ROICtrl: Boosting Instance Control for Visual Generation¶

Conference: CVPR 2025
arXiv: 2411.17949
Code: https://roictrl.github.io/
Area: Diffusion Models / Object Detection
Keywords: Instance Control, Regional Generation, ROI Operations, ControlNet Compatibility, Multi-Instance Image Generation

TL;DR¶

Inspired by ROI-Align in object detection, ROICtrl proposes a complementary operation, ROI-Unpool, to achieve efficient and precise ROI feature recovery. It constructs a diffusion model adapter compatible with community fine-tuned models and existing spatial/embedded plugins, achieving SOTA performance in multi-instance regional control generation while drastically reducing computational costs.

Background & Motivation¶

Background: Text-to-image diffusion models excel at simple compositions with few main objects, but natural language struggles to precisely associate spatial positions and attribute information with multiple instances. Instance control research aims to control the generation of each instance using bounding boxes and text descriptions.

Limitations of Prior Work: Existing instance control methods fall into two categories: (1) Implicit injection (e.g., GLIGEN) — encoding box coordinates as position embeddings and fusing them with instance descriptions to inject into global feature maps via self-attention, which suffers from severe attribute leakage and low spatial alignment accuracy; (2) Explicit injection (e.g., MIGC, Instance Diffusion) — using masked attention to isolate the injection of instance descriptions for each ROI, which achieves better spatial alignment but performs computations on full-resolution feature maps, leading to high computational overhead. In addition, coordinate quantization errors in mask creation also degrade spatial precision.

Key Challenge: Visual generation needs to process variable-sized ROIs on high-resolution feature maps (\(64 \times 64\) or \(128 \times 128\)), whereas target detection ROI layer operations operate on low-resolution features and only connect to simple classification heads. In generation tasks, it is necessary to "paste back" the processed ROI features to their original positions—a challenge that prior methods bypassed using masked attention, but at the cost of massive redundant computations.

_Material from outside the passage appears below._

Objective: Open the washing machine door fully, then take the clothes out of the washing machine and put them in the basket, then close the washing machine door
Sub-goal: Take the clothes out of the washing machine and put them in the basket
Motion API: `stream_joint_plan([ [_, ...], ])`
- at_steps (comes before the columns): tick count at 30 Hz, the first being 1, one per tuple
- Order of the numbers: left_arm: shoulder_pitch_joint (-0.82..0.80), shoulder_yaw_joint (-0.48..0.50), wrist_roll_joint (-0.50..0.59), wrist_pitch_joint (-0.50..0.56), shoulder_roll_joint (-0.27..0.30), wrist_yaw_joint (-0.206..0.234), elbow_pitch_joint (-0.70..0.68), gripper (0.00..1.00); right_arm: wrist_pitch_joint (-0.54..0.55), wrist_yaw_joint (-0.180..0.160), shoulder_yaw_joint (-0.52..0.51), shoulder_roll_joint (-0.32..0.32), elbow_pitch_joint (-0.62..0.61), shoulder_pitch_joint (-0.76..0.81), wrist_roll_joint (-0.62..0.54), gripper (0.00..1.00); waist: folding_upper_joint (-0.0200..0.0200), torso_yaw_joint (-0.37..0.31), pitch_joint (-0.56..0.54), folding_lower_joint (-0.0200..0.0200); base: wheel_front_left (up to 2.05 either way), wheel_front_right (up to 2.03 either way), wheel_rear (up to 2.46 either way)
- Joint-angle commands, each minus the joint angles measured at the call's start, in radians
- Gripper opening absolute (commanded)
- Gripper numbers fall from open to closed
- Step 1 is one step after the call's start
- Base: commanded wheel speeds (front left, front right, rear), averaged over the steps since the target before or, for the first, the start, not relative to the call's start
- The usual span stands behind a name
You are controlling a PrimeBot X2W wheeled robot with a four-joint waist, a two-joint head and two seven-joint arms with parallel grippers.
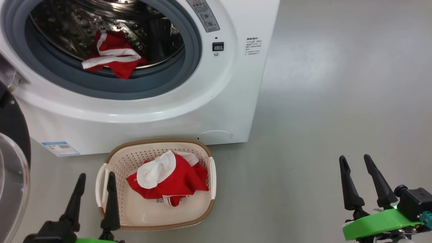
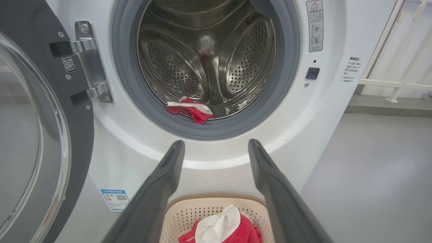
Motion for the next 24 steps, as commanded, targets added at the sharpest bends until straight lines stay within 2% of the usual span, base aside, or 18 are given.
stream_joint_plan([
  [1, -0.028, 0.026, -0.004, -0.002, 0.014, 0.008, -0.023, 1.00, -0.006, 0.007, 0.018, -0.008, -0.025, -0.006, -0.002, 1.00, 0.0000, 0.000, 0.003, 0.0000, 0.00, 0.00, 0.00],
  [7, -0.120, -0.001, 0.018, -0.002, 0.014, 0.000, 0.017, 1.00, -0.006, 0.007, 0.018, -0.005, -0.029, -0.023, 0.000, 1.00, 0.0000, 0.002, 0.037, 0.0000, 0.00, 0.00, 0.00],
  [14, -0.335, -0.026, 0.078, -0.002, 0.021, -0.011, 0.138, 1.00, -0.006, 0.007, 0.025, 0.000, -0.039, -0.068, 0.002, 1.00, 0.0000, -0.005, 0.115, 0.0000, 0.00, 0.00, 0.00],
  [19, -0.528, -0.048, 0.119, -0.002, 0.050, -0.007, 0.294, 1.00, -0.006, 0.007, 0.031, 0.003, -0.045, -0.113, 0.010, 1.00, 0.0000, -0.018, 0.185, 0.0000, 0.00, 0.00, 0.00],
  [24, -0.780, -0.065, 0.149, 0.035, 0.093, 0.006, 0.519, 1.00, -0.006, 0.007, 0.047, 0.004, -0.049, -0.164, 0.037, 1.00, 0.0000, -0.043, 0.265, 0.0000, 0.00, 0.00, 0.00],
])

Goal: To design an efficient, precise, and ecosystem-compatible adapter for instance control.

Key Insight: Drawing inspiration from ROI-Align in object detection—if a complementary ROI-Unpool operation can be designed to precisely restore cropped ROI features to their original positions, it would enable explicit and efficient ROI processing, with computational costs decoupled from the original feature map size.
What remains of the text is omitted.